Intraneural inflammation is a major source (if not the major source) of chronic pain. Over and over , in my practice, when the inflammatory swelling in the nerve subsides, the client’s experience of pain abates. In addition to inducing pain, inflamed nerves limit movement at joints due to swelling and because they become tethered in the surrounding tissues.

The relationship of this matrix to the nervous system is profound. Each nerve cell and its extensions, the axons, are sheathed in a loose arrangement of fascial fibers. Bundles of nerves are covered with a denser, water-tight sheath. Bundles of bundles, the nerve trunks, have yet another fascial covering. This all adds up to a concentration of a lot of fascia in a small diameter bundle - a bundle which crosses joints, sometimes several joints, and potentially limits their movement.

The reduction of joint motion can have big consequences.

The Trouble with Toes

In this simple example of nerve restriction, the big toe doesn’t bend when the joint is loaded, like during push-off when walking. The image below shows the correct mobility of the toe. The toes support the weight as it is transferred to the other leg.

The action of the toes is important to the way the force of walking is transmitted through the body. That includes the relations of the sacrum with the pelvis and thus the stability of the lumbar spine. When the big toe doesn’t bend, the body must find a “walk-around” — either with a shuffle or by rotating the foot and pronating so the rigidity of the toe doesn’t interfere with the gait. Both “solutions” create problems which may show up over time.

What causes the rigid toe is not a muscle or a tendon or even arthritis (though that may become involved). It is caused by small nerves that innervate the toe and which become inflamed or tied up in the surrounding tissue. Because the nerve won’t stretch, the toe won’t bend. In order for the toe to dorsiflex, the nerves (in yellow in the image) must stretch and glide all the way from the spinal cord. Any fixations, particularly in the foot, severely limit the motion of the toe. The Neuro-Fascial Integration solution relieves fixations and reduces inflammation to allow smooth movement of the nerve.

When nerves become inflamed, the resulting pain can be disabling. The fluid which accumulate within the nerve bundle exerts pressure on the nerves. Compression or stretching the nerve increases the pressure and causes the nerve to fire at the site of irritation.

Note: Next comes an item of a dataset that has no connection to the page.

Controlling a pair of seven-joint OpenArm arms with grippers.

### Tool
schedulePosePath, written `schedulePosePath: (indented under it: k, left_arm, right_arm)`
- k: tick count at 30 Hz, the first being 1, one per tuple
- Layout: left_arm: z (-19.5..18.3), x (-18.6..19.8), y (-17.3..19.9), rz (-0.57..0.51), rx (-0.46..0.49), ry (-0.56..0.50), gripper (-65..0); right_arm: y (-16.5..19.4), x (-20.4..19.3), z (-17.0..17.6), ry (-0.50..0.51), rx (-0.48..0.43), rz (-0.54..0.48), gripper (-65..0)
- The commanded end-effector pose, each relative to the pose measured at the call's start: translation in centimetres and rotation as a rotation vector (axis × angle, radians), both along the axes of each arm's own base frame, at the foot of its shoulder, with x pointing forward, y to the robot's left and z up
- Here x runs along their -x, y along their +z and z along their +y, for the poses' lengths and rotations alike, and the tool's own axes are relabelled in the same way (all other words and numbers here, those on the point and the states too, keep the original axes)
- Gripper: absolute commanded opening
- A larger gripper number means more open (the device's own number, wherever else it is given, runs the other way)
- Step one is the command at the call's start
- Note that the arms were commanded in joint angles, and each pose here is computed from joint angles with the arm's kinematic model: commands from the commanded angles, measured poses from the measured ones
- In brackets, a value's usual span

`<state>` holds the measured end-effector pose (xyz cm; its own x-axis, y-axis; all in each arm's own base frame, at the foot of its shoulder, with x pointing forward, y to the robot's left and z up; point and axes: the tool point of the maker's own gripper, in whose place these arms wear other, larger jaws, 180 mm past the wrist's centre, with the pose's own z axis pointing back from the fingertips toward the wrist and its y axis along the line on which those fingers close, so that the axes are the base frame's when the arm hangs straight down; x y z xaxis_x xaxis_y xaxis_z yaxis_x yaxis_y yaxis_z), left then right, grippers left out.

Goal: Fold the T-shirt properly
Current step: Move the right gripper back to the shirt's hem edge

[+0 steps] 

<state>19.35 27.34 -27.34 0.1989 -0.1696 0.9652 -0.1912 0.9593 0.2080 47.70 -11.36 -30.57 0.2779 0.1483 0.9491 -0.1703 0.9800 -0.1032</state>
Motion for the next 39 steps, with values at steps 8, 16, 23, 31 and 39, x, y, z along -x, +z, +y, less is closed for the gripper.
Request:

This firing causes pain fibers (nociceptors) to deliver a barrage of input to the spinal cord and causes motor nerves to activate the muscles they innervate - causing spasm.

The Whole Structure

Joint immobility or restriction and neuropathic pain are only part of the puzzle. Whenever there has been an injury or a pattern of misusing the body, the whole structure compensates.

Tethering of nerves in the arm can pull the head forward. Inflammation of nerves crossing the pelvis cause low back and pelvic distortions.

The ultimate goal is to allow the body to find the optimum line of support, from the feet resting easily on the ground, through the knees and hips, to the spine feeling the firm support of the sacrum, to the head resting gently on top of the spinal column.


Neuro-Fascial Technique

The technique involves gentle pressure to reduce intraneural inflammation, and a variety of manual strategies to disengage the nerves from restricting tissues — thereby improving both stretch and glide.